At the end of the Jammu and Kashmir operations in 1948, the ceasefire line emerged from the hills west of Dewa and ran through the plain west of Manawar, where it joined the international border, and linked up with the Chenab east of the Marala headworks. This flat area included the largish village named Chhamb and had a predominantly Hindu population of some 20,00. It was important strategically to the Pakistani military planners. Should India take the initiative and resort to preemptive action, it could easily block the movement of a Pakistani strike force from the Kharian-Jhelum complex towards the Lahore and Sialkot sectors and interfere with any buildup along the main communication artery of the Rawalpindi-Lahore road-rail systems.
On the other hand, its early capture by Pakistan provided sufficient territorial depth to its sensitive areas and released troops in time for their effective employment elsewhere, especially to reinforce the neighbouring sectors of Sialkot and Lahore. Tactically, both Pakistan’s flanks were secured, by the hills in the north and the Chenab in the south, while the Indians were at a disadvantage with a river obstacle behind them. Possession of Akhnur would sever the main road communication with the Indian troops employed west of the Chenab and responsible for the general areas of Nowshera, Rajauri and Poonch. The capture of the bridge over the Chenab at Akhnur could open the way for operations directed at Jammu from the west.
Politically, the loss of Akhnur town and the agricultural tracts of Chhamb and Jaurian could cause considerable embarrassment to India, partly because of loss of prestige and partly the more tangible refugee problems, especially from Dogra quarters. Militarily, with the receipt of aid from the US, the Pakistani Army was armour heavy, and the only portion of territory along the ceasefire line where armour could be exploited with quick results was obviously the Chhamb sector.
Tactically, both Pakistan’s flanks were secured, by the hills in the north and the Chenab in the south, while the Indians were at a disadvantage with a river obstacle behind them
Topographically, the terrain in general is open and interspersed with seasonal nullahs. The Chenab, running northeast to southwest, is perennial and a major obstacle to trans-river movement except over the only road bridge, near Akhnur town. Halfway, another river, the Manawar Wali Tawi, flows north to south and drains into the Chenab above Marala headworks. For most of the year this river is fordable at certain points near Mandiala, Chhamb, Darh and Raipur. The area west of Chhamb is gently undulating and fairly open for employing armour.
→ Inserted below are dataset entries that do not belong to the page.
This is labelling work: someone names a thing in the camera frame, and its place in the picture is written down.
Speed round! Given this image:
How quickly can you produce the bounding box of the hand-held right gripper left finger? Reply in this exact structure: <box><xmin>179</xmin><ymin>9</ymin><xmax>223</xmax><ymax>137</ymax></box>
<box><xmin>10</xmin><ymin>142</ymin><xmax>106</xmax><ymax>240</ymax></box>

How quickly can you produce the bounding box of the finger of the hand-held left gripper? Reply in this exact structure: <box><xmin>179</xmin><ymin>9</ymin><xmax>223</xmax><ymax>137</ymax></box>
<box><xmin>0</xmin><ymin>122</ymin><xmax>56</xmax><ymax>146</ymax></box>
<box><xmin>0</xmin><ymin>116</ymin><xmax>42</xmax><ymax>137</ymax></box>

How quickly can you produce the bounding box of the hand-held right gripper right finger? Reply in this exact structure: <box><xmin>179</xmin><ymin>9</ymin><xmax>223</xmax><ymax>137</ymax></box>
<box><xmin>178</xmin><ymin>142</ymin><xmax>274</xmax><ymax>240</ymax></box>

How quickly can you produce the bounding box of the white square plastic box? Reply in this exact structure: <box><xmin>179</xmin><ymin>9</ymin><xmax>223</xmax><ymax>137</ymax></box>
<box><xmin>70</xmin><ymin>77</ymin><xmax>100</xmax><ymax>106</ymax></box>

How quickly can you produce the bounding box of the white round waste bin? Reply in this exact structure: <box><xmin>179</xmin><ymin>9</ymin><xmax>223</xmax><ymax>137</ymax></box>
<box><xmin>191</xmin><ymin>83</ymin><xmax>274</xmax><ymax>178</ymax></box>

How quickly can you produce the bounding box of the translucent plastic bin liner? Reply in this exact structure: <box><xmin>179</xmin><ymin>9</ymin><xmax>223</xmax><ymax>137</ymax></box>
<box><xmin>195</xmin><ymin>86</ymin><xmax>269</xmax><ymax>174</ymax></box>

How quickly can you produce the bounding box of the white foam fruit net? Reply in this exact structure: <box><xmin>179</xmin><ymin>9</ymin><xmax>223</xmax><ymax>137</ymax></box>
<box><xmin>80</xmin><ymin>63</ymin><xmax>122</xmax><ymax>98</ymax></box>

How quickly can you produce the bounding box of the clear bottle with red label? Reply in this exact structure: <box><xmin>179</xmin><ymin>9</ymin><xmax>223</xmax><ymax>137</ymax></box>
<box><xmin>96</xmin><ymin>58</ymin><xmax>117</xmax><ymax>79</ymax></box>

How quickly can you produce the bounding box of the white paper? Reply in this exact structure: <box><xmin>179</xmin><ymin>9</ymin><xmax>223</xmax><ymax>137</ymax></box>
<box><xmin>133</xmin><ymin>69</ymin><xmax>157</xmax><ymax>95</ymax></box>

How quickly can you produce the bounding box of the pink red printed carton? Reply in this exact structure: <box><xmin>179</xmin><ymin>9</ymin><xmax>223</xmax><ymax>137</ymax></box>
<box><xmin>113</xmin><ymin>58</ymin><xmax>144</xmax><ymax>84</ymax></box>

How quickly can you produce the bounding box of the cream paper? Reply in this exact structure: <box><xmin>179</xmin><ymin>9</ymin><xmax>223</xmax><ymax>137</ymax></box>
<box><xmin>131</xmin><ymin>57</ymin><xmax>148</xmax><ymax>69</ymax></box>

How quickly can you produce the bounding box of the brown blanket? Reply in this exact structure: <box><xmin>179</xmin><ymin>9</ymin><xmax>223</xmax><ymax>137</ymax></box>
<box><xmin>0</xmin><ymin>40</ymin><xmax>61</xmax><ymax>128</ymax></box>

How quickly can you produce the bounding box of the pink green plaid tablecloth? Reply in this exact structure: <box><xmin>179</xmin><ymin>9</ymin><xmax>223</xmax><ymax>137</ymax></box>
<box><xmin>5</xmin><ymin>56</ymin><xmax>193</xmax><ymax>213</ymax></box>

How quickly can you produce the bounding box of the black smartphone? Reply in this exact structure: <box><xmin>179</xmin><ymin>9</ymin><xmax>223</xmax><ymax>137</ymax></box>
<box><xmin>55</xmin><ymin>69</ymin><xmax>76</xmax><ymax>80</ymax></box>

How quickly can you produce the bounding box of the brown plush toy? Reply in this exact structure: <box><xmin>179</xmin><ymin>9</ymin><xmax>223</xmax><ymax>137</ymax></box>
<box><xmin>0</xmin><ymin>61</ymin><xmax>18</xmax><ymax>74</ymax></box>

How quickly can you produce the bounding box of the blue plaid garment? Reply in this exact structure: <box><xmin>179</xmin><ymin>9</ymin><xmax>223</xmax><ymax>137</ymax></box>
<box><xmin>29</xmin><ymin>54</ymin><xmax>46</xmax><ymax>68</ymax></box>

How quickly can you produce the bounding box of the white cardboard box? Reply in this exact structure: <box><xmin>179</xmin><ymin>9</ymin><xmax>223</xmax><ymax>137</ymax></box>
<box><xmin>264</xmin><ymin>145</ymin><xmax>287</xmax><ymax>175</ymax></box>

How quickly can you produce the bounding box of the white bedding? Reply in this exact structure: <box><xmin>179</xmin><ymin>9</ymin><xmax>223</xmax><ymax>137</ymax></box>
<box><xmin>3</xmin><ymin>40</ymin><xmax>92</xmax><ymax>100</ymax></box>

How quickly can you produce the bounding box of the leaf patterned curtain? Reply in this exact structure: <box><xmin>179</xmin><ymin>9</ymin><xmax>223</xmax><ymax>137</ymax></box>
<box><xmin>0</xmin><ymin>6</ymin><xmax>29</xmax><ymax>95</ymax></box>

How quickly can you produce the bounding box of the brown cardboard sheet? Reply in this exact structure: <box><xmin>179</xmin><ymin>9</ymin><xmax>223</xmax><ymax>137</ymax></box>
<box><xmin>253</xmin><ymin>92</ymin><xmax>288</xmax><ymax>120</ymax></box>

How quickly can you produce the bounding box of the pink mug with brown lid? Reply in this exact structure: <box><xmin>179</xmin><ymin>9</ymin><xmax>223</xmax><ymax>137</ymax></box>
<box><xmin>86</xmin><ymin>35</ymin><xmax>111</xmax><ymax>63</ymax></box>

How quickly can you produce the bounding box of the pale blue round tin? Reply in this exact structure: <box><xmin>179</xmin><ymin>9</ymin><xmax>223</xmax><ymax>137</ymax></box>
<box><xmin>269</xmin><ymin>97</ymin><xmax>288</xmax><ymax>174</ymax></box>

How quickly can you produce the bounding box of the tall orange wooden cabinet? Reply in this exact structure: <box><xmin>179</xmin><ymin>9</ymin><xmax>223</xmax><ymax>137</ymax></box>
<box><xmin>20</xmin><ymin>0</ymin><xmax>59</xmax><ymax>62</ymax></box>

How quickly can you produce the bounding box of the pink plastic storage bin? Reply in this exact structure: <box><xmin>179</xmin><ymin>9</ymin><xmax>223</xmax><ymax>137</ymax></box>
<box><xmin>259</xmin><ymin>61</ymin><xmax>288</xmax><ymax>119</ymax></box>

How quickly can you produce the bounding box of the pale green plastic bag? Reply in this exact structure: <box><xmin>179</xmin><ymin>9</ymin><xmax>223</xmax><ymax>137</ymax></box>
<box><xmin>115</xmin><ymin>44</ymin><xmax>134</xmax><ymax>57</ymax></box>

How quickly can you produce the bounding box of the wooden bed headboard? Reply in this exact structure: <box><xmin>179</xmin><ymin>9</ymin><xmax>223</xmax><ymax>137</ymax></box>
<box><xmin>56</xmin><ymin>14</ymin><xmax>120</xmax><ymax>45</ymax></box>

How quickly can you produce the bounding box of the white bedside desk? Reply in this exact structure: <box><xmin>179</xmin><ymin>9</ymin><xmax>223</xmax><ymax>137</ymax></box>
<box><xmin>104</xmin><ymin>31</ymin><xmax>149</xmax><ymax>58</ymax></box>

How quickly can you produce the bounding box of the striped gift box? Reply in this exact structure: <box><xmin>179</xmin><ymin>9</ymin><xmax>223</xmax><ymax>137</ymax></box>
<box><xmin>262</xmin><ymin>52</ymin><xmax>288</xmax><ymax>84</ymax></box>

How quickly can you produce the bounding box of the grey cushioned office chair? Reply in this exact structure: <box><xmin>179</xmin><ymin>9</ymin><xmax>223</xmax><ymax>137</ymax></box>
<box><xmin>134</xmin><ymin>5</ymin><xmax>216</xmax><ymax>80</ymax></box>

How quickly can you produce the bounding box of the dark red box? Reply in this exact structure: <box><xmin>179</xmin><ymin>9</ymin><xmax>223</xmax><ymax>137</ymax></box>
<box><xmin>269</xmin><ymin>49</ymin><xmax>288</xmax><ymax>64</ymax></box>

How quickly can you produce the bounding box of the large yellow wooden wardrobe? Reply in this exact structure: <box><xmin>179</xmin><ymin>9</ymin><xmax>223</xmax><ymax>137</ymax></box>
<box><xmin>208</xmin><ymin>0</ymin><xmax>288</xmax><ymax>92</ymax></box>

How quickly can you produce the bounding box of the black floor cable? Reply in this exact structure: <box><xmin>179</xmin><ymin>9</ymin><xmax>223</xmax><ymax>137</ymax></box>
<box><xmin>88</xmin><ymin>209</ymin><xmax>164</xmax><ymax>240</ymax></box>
The country east of Manawar Wali Tawi is comparatively lowlying with a profuse growth of sarkanda. It becomes boggy when the water level in the rivers is high. Otherwise, it is fairly dry and hard. The area to the north consists mostly of hills and ravines, with the precipitous Kalidhar range towering in the background. The inward convergence of hills in the north and the River Chenab in the south form a funnel towards Akhnur, where all roads and tracks meet and lead towards Jammu, across the river, over a light girder bridge. The population is predominantly Hindu, agricultural and comparatively prosperous.
The Karachi Agreement stipulated the number of troops India could keep in Jammu and Kashmir, and no additional induction could take place without reference to the chief of the United Nations Military Observer Group. In the event of allout war, the time frame for additional inductions from the Indian heartland over the vulnerable road communications from Pathankot to Akhnur running close to the Pakistan border was no less than two to three days. But it was easy for Pakistan to commit its strike force from the Kharian-Gujrat sector before Indian reinforcements materialised.
This sector was the operational responsibility of 191 Infantry Brigade Group before the 1965 war, and it was deployed with two battalions plus in the hilly portion of the sector north of Dewa to hold the main Kalidhar ridge and foothills, and similar strength along with one armoured squadron (AMX-13 tanks) in the plain portion of the sector. The broad deployment in the plain sector was to hold the ceasefire line with covering troops, consisting of four infantry companies supported by the AMX squadron, from Nathan to Burejal, a distance of obout 16 kilometres, and the main defensive position with two battalions, one holding the Mandiala heights overlooking the only bridge over Manawar Wali Tawi and the other, less two companies, posted at Sakrana. Brigade headquarters and the supporting artillery were deployed east of the river in the general area of the Kachrael heights north of Palanwala. There were no depth positions from Manawar Wali Tawi to Akhnur to cope with a breakthrough in the defences west of the river.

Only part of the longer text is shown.